Sensitive targets’ risk level
Are you a well-known target? Do you work as a journalist, politician, celebrity, or perhaps a spy? You could find that using public Wi-Fi is too unsafe for you. In many countries, mobile phone data is inexpensive enough that it is unnecessary to connect to Wi-Fi.
Additional safety measures
However, there are a few things that privacy-conscious users may do to make it a little safer, and this applies to any network:
Use a password manager to keep track of your passwords.
Passwords should be long, strong, and unique. They also defend against phishing and interception by a machine-in-the-middle (MiTM) attack.
- Use DNS instead of HTTPS.
-In Firefox, type: Go to Settings -> Network Settings -> Settings -> Advanced -> Advanced -> Advanced -> Advanced -> Advanced -> Advanced -> Advanced DNS over HTTPS should be enabled.
-In Google Chrome: To enable Secure DNS, go to Settings -> Privacy and Security -> Security -> Use Secure DNS. With:
-In Edge, go to Settings -> Privacy, Search, and Services -> Settings -> Use Secure DNS -> Use Secure DNS -> Select a Service Provider
-The DNSecure app is available for MacOS and iOS users.
- Make use of mobile data
Switch to your mobile phone data plan if you’re concerned about mobile banking or other sensitive information.
For the most part, Wi-Fi is quite adequate for most individuals.
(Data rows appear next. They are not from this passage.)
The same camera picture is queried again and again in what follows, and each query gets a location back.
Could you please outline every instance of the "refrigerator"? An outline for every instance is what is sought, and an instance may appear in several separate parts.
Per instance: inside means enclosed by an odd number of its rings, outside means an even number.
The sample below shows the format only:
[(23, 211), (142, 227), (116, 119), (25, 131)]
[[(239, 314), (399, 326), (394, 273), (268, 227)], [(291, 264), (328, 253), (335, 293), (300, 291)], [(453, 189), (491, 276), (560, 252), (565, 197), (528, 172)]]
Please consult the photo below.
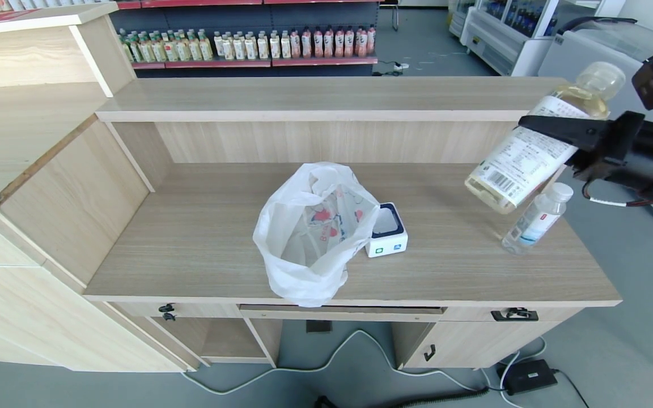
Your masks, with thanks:
[(631, 85), (631, 77), (643, 61), (653, 56), (653, 31), (636, 20), (591, 18), (577, 20), (560, 30), (538, 68), (540, 77), (562, 77), (573, 81), (591, 62), (611, 62), (626, 75), (626, 85), (609, 100), (609, 119), (624, 111), (646, 115), (653, 122), (653, 110), (647, 111)]
[(557, 30), (581, 16), (617, 16), (624, 0), (479, 0), (460, 41), (506, 77), (534, 77)]

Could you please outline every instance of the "bottle cap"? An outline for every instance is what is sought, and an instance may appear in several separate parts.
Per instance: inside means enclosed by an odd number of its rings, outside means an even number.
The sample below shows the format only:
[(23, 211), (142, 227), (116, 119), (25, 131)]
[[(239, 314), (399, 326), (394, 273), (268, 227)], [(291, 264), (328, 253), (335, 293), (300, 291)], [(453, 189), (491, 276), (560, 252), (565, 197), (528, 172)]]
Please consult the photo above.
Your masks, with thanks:
[(609, 62), (594, 62), (578, 74), (576, 84), (584, 90), (593, 91), (604, 100), (610, 100), (626, 82), (624, 72)]
[(573, 189), (567, 184), (553, 183), (551, 188), (546, 191), (546, 196), (549, 196), (553, 201), (566, 202), (573, 197)]

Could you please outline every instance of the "plastic bag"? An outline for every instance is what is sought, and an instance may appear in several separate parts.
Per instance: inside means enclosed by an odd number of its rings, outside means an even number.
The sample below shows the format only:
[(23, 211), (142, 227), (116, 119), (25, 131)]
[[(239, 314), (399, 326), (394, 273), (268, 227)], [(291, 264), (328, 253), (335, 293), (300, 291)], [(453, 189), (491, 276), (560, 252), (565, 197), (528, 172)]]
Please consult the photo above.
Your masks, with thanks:
[(269, 198), (253, 242), (275, 294), (320, 307), (347, 281), (347, 262), (371, 238), (378, 201), (346, 165), (302, 165)]

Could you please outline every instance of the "power adapter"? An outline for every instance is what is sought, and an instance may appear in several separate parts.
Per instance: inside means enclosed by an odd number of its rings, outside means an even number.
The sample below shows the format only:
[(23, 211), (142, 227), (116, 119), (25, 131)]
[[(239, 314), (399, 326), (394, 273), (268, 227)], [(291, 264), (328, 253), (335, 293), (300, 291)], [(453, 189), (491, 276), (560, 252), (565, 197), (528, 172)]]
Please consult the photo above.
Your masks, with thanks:
[[(497, 369), (497, 371), (498, 377), (501, 377), (505, 368)], [(555, 384), (558, 384), (558, 380), (546, 360), (513, 364), (503, 381), (503, 387), (508, 395), (532, 392)]]

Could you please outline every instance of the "concrete floor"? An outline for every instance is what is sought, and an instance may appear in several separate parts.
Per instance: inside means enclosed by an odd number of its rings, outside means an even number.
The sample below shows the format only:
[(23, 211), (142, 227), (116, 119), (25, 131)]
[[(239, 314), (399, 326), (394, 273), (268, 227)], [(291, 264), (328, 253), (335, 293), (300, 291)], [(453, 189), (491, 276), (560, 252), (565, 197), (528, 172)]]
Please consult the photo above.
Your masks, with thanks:
[[(381, 10), (378, 53), (384, 60), (408, 62), (405, 75), (493, 74), (477, 57), (465, 55), (457, 41), (448, 36), (444, 11), (402, 10), (401, 17), (400, 31), (391, 33), (389, 10)], [(444, 35), (426, 37), (435, 31)], [(426, 45), (416, 49), (412, 47), (416, 41)], [(567, 174), (562, 181), (577, 191), (580, 188)], [(630, 199), (626, 191), (608, 184), (596, 183), (592, 193), (615, 201)], [(551, 367), (567, 372), (593, 408), (653, 407), (653, 214), (648, 209), (600, 206), (575, 197), (565, 217), (625, 300), (615, 308), (585, 310), (549, 331), (545, 336), (548, 349), (542, 357)], [(317, 367), (355, 328), (369, 331), (393, 358), (388, 324), (335, 322), (330, 334), (307, 335), (304, 322), (295, 321), (283, 329), (279, 365)], [(525, 351), (535, 351), (539, 346), (532, 343)], [(216, 364), (192, 375), (213, 388), (225, 389), (266, 369), (262, 365)], [(485, 383), (479, 372), (446, 371), (467, 385)], [(495, 373), (490, 374), (495, 385)], [(511, 400), (524, 408), (583, 406), (565, 378), (558, 378), (557, 386)], [(394, 374), (373, 342), (361, 336), (353, 338), (323, 372), (272, 374), (226, 397), (204, 392), (177, 374), (86, 373), (0, 363), (2, 408), (306, 407), (322, 394), (340, 408), (379, 407), (412, 396), (459, 390), (440, 375), (412, 378)], [(508, 405), (498, 393), (491, 392), (486, 397), (432, 406)]]
Opportunistic thieves have far better ways to compromise victims without exposing themselves to the physical dangers of being within shouting distance of their crimes.
Have fun with it. You can spend as much time as you want on Facebook, Twitter, and Gmail. You’ll be alright if you take advantage of all those online Black Friday and Cyber Monday discounts while you’re on the go. And if you’re a bit more paranoid like me? Take the advice above to be a step ahead of the rest.